Castanea Sativa (Chestnut) is widespread in the area surrounding the Lake Orta and Lake Maggiore; unique in its genre gives abundant fruits its specific flavor comes back in the peculiar taste of its honey.

Between July and August some minor crops of honeydews and thousand flowers
are still possible to harvest, according to the weather conditions of the period. Honeydews are infestations of aphids or Metcalfa Pruinosa in the hills area.

* Honeydew and late Thousand flowers

The Thousand flowers of late summer made in upper Valsesia is modest
in quantity but cherished for its organoleptic qualities.

* Varroa destructor
Throughout the seasonal checks to the hives treatments
against Varroa Destructor are performed far from the blooming, so that the Honey won’t be
damaged. Varroa is a parasite of the asian bees that has been imported from Java
and is now present in almost all the world. This parasite is harmful but it can be
contained through by adopting rigorous procedures and using oxalic acid as the only active
substance – a solution that benefits the bees, as they tolerate this organic acid well.

* Winter
In September the hives are brought in their winter stations, here they might be so
lucky as to find some Ivy and some Reynutria Japonica flowers, these blooming
Are a privilege left to our insects.
We now leave the “girls” to their winter rest, we will meet them again for a last
farewell to the remaining Varroa before the end of the year – this is the best
moment to defeat them in view of the next fruitful season approaching.

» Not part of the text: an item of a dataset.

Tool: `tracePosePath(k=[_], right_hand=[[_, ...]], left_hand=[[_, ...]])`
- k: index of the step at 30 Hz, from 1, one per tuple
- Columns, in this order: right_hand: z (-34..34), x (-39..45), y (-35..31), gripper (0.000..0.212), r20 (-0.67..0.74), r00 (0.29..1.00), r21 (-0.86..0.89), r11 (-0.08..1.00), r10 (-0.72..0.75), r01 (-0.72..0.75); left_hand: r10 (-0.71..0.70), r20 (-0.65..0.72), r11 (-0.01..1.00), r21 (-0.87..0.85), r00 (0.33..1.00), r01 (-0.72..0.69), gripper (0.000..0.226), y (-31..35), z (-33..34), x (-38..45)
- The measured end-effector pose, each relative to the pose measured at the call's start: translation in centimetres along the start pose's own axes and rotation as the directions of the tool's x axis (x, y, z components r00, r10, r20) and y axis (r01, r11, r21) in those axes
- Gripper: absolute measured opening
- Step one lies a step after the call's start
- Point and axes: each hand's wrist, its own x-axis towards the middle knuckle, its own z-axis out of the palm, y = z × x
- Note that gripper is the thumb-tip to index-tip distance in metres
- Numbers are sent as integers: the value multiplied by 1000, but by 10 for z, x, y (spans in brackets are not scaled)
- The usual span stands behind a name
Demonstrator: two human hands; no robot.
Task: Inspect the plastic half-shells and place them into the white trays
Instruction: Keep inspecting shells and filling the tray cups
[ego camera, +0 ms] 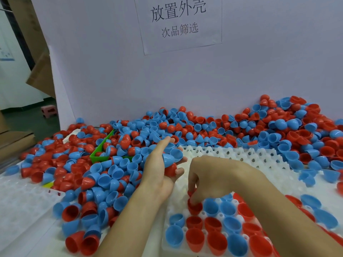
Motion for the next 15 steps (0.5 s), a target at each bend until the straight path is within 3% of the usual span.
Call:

The nectar gathered in the numerous flights on the flowers by the bees, is stored in
the nest, only when this is saturated the honey supers are placed on the main body
separated by a queen excluder. This allows us to collect only the honey and not the
larvae and the queen.
The honeycombs are simply brushed from the bees with an hair brush. The piled
supers are divided by place and kinds of honey to be later brought to the optimal
percentage of humidity for preservation, through a controlled humidity room that
will lower the percentage of water to 16-17 percent.
The extraction of the honey from the combs happens in three phases:
The uncapping of the honeycombs is done
* Uncapping the honeycombs from their wax caps is done manually with forks and stainless steel knives, without employing machines or heat that could compromise the taste;
* extraction of the honey from the combs through the honey extractor, that uses
centrifugal force to empty the cells;
* filtering from the residues of wax with inox\PET filters. Transfer of the honey
into the ripener happens by natural fall, not using mechanical pumps that alter the texture of the honey.
After completing the ripening process in the dark for at least 40 days, we are ready to pour the honey in jars, label and distribute it.